For example, Japanese Patent No. 7409583 discloses a technique for performing a pressing simulation in which a blank model is provided with periodic corrugation, and the simulation is performed with consideration that the blank model includes a curved surface.

However, irregularities created in an actual blank material are not limited to periodic corrugation. In cases where the irregularities of a blank material are not corrugations, results of the simulation using a blank model diverges from results of a simulation using the actual blank. Unfortunately, the accuracy of the simulation may be reduced in such cases.

One aspect of the present disclosure is to provide a technique for generating a blank model that allows for improved simulation accuracy.

One aspect of the present disclosure provides a method for generating a plate-shaped blank model for a simulation. The method includes: acquiring a plurality of sets of three-dimensional coordinates respectively associated with a plurality of positions within a plate-shaped blank material; generating a surface function using a response surface methodology to determine a coordinate of a position within the blank material based on the plurality of sets of three-dimensional coordinates; and generating the blank model using the surface function, the blank model including a point cloud containing a plurality of coordinates.

According to this method, the blank model is generated using a response surface methodology; this makes it possible to generate the blank model that matches the properties of the blank material. Thus, this configuration can improve the accuracy of a simulation performed with the blank model.

In one aspect of the present disclosure, the method may further include receiving input of a coordinate in a thickness direction of the blank material in each set of three-dimensional coordinates of the plurality of sets of three-dimensional coordinates. The acquiring a plurality of sets of three-dimensional coordinates may include acquiring the plurality of sets of three-dimensional coordinates, each set of three-dimensional coordinates including the coordinate input in the receiving. For example, the method may further include inputting, performed by an operator, of a coordinate in a thickness direction of the blank material in each set of three-dimensional coordinates of the plurality of sets of three-dimensional coordinates, and the acquiring a plurality of sets of three-dimensional coordinates may include acquiring the plurality of sets of three-dimensional coordinates input by the operator.

This method allows the operator to set coordinates in the direction of the thickness of the blank material as desired, and enables a pressing simulation to be performed using the coordinates.

One aspect of the present disclosure provides a method for analyzing a blank model. The method may include performing a pressing simulation using the blank model, in addition to the elements of the aforementioned method for generating a blank model.

According to this method, the pressing simulation is performed using the blank model that matches the properties of the blank material; this makes it possible to improve the accuracy of the pressing simulation.

In one aspect of the present disclosure, the method may further include generating a plurality of trimmed blanks virtually cut out from the blank model. The performing a pressing simulation may include performing the pressing simulation for each trimmed blank of the plurality of trimmed blanks.

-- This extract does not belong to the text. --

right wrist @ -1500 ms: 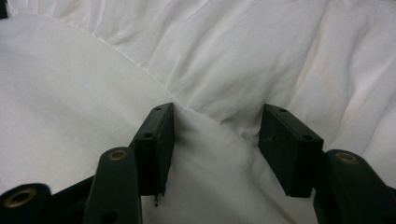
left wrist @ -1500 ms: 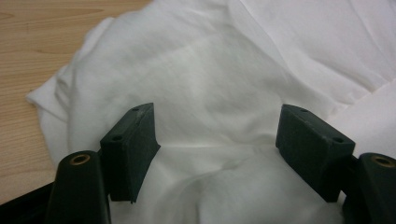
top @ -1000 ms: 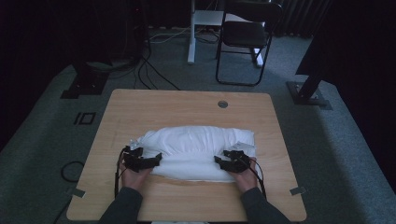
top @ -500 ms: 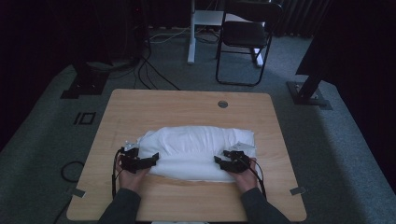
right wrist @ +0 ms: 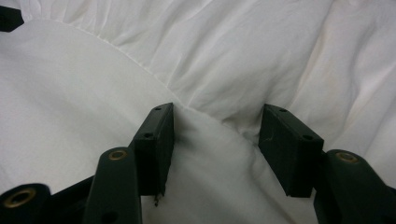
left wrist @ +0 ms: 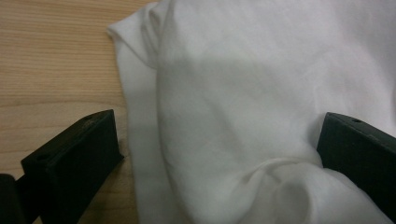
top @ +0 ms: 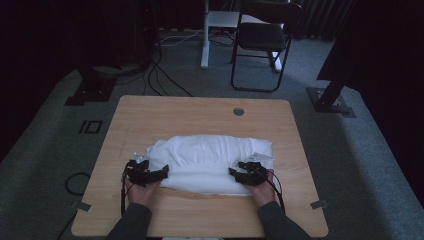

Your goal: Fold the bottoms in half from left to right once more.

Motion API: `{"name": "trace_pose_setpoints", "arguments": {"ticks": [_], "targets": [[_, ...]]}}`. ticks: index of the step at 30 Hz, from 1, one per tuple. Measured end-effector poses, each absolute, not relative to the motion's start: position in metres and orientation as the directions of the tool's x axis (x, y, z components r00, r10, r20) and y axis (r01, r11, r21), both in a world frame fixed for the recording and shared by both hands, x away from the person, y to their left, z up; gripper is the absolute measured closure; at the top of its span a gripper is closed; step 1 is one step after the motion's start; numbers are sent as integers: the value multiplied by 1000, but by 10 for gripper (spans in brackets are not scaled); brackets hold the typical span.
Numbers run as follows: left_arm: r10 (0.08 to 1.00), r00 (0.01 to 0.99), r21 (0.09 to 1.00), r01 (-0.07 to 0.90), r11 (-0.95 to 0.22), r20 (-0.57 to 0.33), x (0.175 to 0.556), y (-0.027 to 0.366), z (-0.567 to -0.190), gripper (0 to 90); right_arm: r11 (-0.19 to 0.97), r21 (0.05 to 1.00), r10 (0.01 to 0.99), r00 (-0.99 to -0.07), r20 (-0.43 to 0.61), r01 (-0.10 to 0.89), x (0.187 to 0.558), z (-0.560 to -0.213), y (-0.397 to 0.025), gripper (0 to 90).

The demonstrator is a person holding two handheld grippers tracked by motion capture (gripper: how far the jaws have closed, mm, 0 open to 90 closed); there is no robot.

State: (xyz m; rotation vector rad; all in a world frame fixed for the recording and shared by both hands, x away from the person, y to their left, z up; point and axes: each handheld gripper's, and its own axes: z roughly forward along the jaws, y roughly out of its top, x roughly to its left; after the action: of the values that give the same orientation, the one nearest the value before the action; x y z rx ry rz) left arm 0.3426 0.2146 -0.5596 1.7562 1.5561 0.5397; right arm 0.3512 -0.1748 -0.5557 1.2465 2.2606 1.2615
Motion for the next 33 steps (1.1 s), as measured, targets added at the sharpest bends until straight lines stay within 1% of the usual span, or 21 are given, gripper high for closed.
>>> {"name": "trace_pose_setpoints", "arguments": {"ticks": [2, 3, 4, 7, 10, 12, 13, 15, 17, 21, 22, 26, 28, 33], "targets": [[968, 200, 740, 672, -24, -150, 342, 214, -559, 8, 250, 792, 787, -594, 169, 557, 351, -556, -175, 446], [962, 220, 743, 669, -27, -163, 341, 213, -558, 54, 251, 791, 786, -594, 170, 558, 352, -555, -175, 445], [953, 247, 743, 668, -35, -178, 341, 213, -557, 128, 252, 791, 786, -595, 168, 557, 352, -555, -175, 445], [933, 278, 738, 675, -20, -229, 340, 211, -556, 328, 258, 790, 787, -595, 163, 557, 352, -554, -174, 443], [898, 306, 718, 696, 15, -315, 341, 213, -557, 584, 268, 787, 787, -598, 154, 556, 352, -552, -173, 440], [889, 321, 710, 704, 7, -327, 342, 212, -558, 690, 276, 785, 787, -599, 147, 555, 352, -550, -173, 436], [884, 326, 707, 707, 8, -336, 342, 212, -559, 721, 281, 784, 786, -601, 143, 554, 352, -549, -173, 434], [880, 330, 705, 709, 9, -343, 343, 213, -558, 752, 289, 779, 789, -599, 135, 556, 351, -544, -172, 429], [876, 333, 705, 710, 11, -350, 343, 215, -557, 766, 289, 791, 790, -602, 121, 538, 350, -534, -169, 430], [864, 351, 729, 684, 26, -360, 342, 218, -550, 774, 296, 810, 775, -623, 105, 506, 353, -519, -156, 430], [862, 355, 736, 676, 29, -361, 342, 219, -547, 775, 313, 812, 763, -639, 93, 492, 356, -515, -146, 427], [847, 369, 761, 645, 63, -383, 342, 222, -533, 778, 345, 802, 753, -654, 74, 488, 360, -517, -133, 420], [845, 381, 776, 628, 63, -376, 343, 222, -525, 779, 380, 775, 752, -657, 59, 505, 368, -526, -122, 414], [820, 432, 815, 575, 71, -376, 342, 219, -503, 785, 393, 751, 750, -657, 71, 530, 375, -539, -116, 413]]}}
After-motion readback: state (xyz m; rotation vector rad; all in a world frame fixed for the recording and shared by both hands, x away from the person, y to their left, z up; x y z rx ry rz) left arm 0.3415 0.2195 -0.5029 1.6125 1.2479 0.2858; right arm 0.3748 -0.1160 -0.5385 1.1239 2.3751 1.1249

According to this method, the trimmed blanks are cut out from the blank model, and it is thus possible prepare various trimmed blanks depending on the portions of the blank model the trimmed blanks are cut out from. Moreover, the pressing simulation is performed for each of the trimmed blanks. Thus, it is possible to examine the properties of press-formed articles, each made of a different portion of the blank model.

In one aspect of the present disclosure, the method may further include comparing forms of a plurality of press-formed articles subsequent to the pressing simulation.

According to this method, comparing the forms of the plurality of press-formed articles makes it possible to readily identify variations in their properties.

One aspect of the present disclosure may provide a blank model generator configured to generate a plate-shaped blank model for a simulation. The blank model generator includes a coordinate acquirer, a function generator, and a model generator. The coordinate acquirer is configured to acquire a plurality of sets of three-dimensional coordinates respectively associated with a plurality of positions within a plate-shaped blank material. The function generator is configured to generate a surface function using a response surface methodology to determine a coordinate of a position within the blank material based on the plurality of sets of three-dimensional coordinates. The model generator is configured to generate, using the surface function, the blank model that includes a point cloud containing a plurality of coordinates.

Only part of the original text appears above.